Monday, November 24, 2008

2008-11-25 Readings - Datacenter Networking


A POLICY-AWARE SWITCHING LAYER FOR DATA CENTERS

Dilip Antony Joseph, Arsalan Tavakoli, Ion Stoica

Summary:

Presents the idea of a policy aware, layer-two PLayer, as well as policy aware pswitches. Middle boxes are located off path, and policy and reacheability are separated. pswitches explicitly direct traffic to off-path middle boxes according to policy. The bulk of the paper talks about implementation details. Prototype implemented in Click, evaluations done on small topologies. Include mechanisms to allow policy specifications and middle box instance selection.

Discussions & Criticisms:

Policy fluctuates a lot, but router architecture necessarily need to have infrequent changes. But middle boxes are needed. Hmm. How to balance the two ... Maybe some kind of funky application layer overlay stuff? Use overlay to fake routes to middle boxes and define traversal order? Only down side may be inefficient use of network bandwidth. However, adoption should be easier than pushing a whole new router architecture.

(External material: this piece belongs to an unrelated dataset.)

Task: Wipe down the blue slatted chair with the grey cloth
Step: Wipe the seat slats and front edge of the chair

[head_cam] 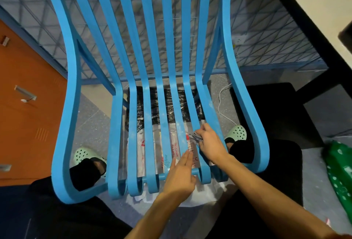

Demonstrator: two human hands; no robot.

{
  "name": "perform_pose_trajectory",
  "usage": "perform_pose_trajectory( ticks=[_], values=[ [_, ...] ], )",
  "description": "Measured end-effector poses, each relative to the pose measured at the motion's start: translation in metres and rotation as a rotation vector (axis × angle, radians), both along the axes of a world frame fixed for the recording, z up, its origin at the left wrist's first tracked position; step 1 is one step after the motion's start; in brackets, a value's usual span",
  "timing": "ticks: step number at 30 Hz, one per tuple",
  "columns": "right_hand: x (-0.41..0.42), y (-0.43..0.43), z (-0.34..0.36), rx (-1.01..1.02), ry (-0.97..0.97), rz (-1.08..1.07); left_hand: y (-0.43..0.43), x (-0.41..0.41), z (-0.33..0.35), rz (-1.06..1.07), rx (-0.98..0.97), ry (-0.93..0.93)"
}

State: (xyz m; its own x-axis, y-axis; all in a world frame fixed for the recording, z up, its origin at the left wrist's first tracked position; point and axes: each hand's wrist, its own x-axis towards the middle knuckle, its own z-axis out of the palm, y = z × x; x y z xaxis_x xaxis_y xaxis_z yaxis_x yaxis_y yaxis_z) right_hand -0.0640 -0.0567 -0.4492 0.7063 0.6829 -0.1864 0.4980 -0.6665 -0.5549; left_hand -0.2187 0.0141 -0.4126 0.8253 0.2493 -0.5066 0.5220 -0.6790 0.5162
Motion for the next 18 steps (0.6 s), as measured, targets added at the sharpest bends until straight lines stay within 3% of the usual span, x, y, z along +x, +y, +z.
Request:
perform_pose_trajectory(
  ticks=[6,18],
  values=[
    [-0.082,-0.035,0.029,0.069,0.165,0.216,0.015,-0.022,0.011,0.352,-0.291,-0.208],
    [-0.031,0.028,0.006,0.04,0.106,0.076,0.025,-0.025,0.034,0.277,-0.233,-0.154]
  ],
)
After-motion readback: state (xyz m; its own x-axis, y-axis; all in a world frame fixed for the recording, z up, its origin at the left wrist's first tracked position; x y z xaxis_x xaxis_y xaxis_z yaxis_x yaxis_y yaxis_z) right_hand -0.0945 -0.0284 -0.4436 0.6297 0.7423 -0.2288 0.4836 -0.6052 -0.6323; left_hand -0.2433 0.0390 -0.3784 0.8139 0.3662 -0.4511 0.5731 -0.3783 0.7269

Maybe the answer is autoconf applications? Once upon a time it was a pain to (mis)configure compilers and such too. But then autoconf came along ...

Scalability behavior unknown?

Dealing with a complexity problem by adding another abstraction layer and more complexity??? Seems like the fundamental problem with the current setup is that middle boxes have to be on the path of the traffic, and placed in order of desired order of traversal. Once we solved that, we solved all problems.

Hmmm. Is the performance of Click anywhere near production switch quality? Basically all research stuff on routers use Click. Paper admits that software routers are nowhere near line speed. But if anything requires what the paper calls "fork lift upgrade" of all routers, it's going to be a hard sell to Cisco and potential barrier to adoption :( Results from NetFPGA might be interesting.



IMPROVING MapReduce PERFORMANCE IN HETEROGENEOUS ENVIRONMENTS

Matei Zaharia, Andy Konwinski, Anthony D. Joseph, Randy Katz, Ion Stoica

Summary:

Outlines a new way to schedule speculative tasks for Hadoop. Schedules speculative execution based not on progress rate but on remaining expected running time. Outlines assumptions implicit in Hadoop scheduling and how the assumptions break down in heterogenous environments. Implements the LATE (Longest Approx Time to End) scheduler. Critical insights include make decisions early in the job, use finishing times instead of progress rates in decisions, avoid speculative execution on slow nodes, and have speculative task caps. Evaluation done on EC2 (hundreds of nodes/VMs) and local testbed (R cluster? tens of nodes). Results show visible improvement over native Hadoop speculative scheduler for all setups. Improvement can be as high as factor of 2 decrease in finishing time.

Discussions & Criticisms:

MapReduce goodness :)

This looks adoptable. Anyone who felt the benefits are worth the effort yet?

Have only one question/reservation. MapReduce is a general programming paradigm and Hadoop is only one implementation of it. Doing stuff with Hadoop is fine and relevant, but people might say maybe Hadoop just sucks, and a better implementation of MapReduce would get rid of all Hadoop problems. I get asked that about my energy efficiency of MapReduce work. So what is the fundamental inefficiency in MapReduce going form homogeneous to heterogeneous environments? When I say MapReduce I mean the underlying programming paradigm, not just the Hadoop implementation. Yea ... sounds like all the wrong assumptions are Hadoop wrong assumptions, and the insight from the paper would lead to a better implementation of MapReduce.

Could it be that a more fundamental solution to MapReduce is to assign not tasks of homogeneous size, but assign task size depending on historical work rate? Or assign different sized tasks based on known system config params like disk speed, CPU speed, network speed etc.? Sounds like that will increase not just the speculative finishing time but the finishing time of all tasks.

Not sure if tuning Hadoop like crazy is the best way to go long term. I got persuaded to take a broader, more fundamental perspective ...



1 comment:

Matei Zaharia said...

The nice thing about Hadoop is that it's getting better very quickly over time. When we started looking at it last September, there were things that really sucked, and we thought "yeah, I can make a system that's faster/easier to use/more stable than this". Now... I'm not so sure. Performance has gone up very dramatically. HDFS is really reliable, and MapReduce is getting better. Hive and Pig provide higher-level programming on Hadoop. I think we're getting to the point where anyone who wants to build a new MapReduce implementation will need to justify not using Hadoop.